§ **GOAL OF THE EXERCISE**: Each entry, in full: copy it out exactly.
--- GIVEN INFORMATION Enclosed Below ---
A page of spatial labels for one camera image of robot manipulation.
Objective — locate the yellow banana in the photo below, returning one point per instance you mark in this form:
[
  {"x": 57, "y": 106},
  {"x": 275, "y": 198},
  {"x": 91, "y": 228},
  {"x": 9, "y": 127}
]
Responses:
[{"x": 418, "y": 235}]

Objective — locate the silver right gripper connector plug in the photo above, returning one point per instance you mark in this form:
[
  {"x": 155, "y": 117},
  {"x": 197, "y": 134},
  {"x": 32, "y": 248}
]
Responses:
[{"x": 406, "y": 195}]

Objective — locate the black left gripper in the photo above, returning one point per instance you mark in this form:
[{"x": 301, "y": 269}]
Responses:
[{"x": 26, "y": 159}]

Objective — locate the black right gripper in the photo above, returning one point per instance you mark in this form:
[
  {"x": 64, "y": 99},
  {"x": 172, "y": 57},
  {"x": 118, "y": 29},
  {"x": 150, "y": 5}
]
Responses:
--- End of Enclosed GIVEN INFORMATION ---
§ **REPLY**:
A page of spatial labels for one camera image of robot manipulation.
Objective — locate the yellow banana in the photo below, returning one point per instance you mark in this form:
[
  {"x": 57, "y": 106},
  {"x": 275, "y": 198},
  {"x": 91, "y": 228},
  {"x": 9, "y": 127}
]
Responses:
[{"x": 418, "y": 235}]

Objective — locate the silver right gripper connector plug in the photo above, returning one point per instance you mark in this form:
[
  {"x": 155, "y": 117},
  {"x": 197, "y": 134},
  {"x": 32, "y": 248}
]
Responses:
[{"x": 406, "y": 195}]

Objective — locate the black left gripper in the photo above, returning one point per instance you mark in this form:
[{"x": 301, "y": 269}]
Responses:
[{"x": 26, "y": 159}]

Objective — locate the black right gripper in the photo above, returning one point per instance you mark in this form:
[
  {"x": 64, "y": 99},
  {"x": 172, "y": 57},
  {"x": 118, "y": 29},
  {"x": 150, "y": 5}
]
Responses:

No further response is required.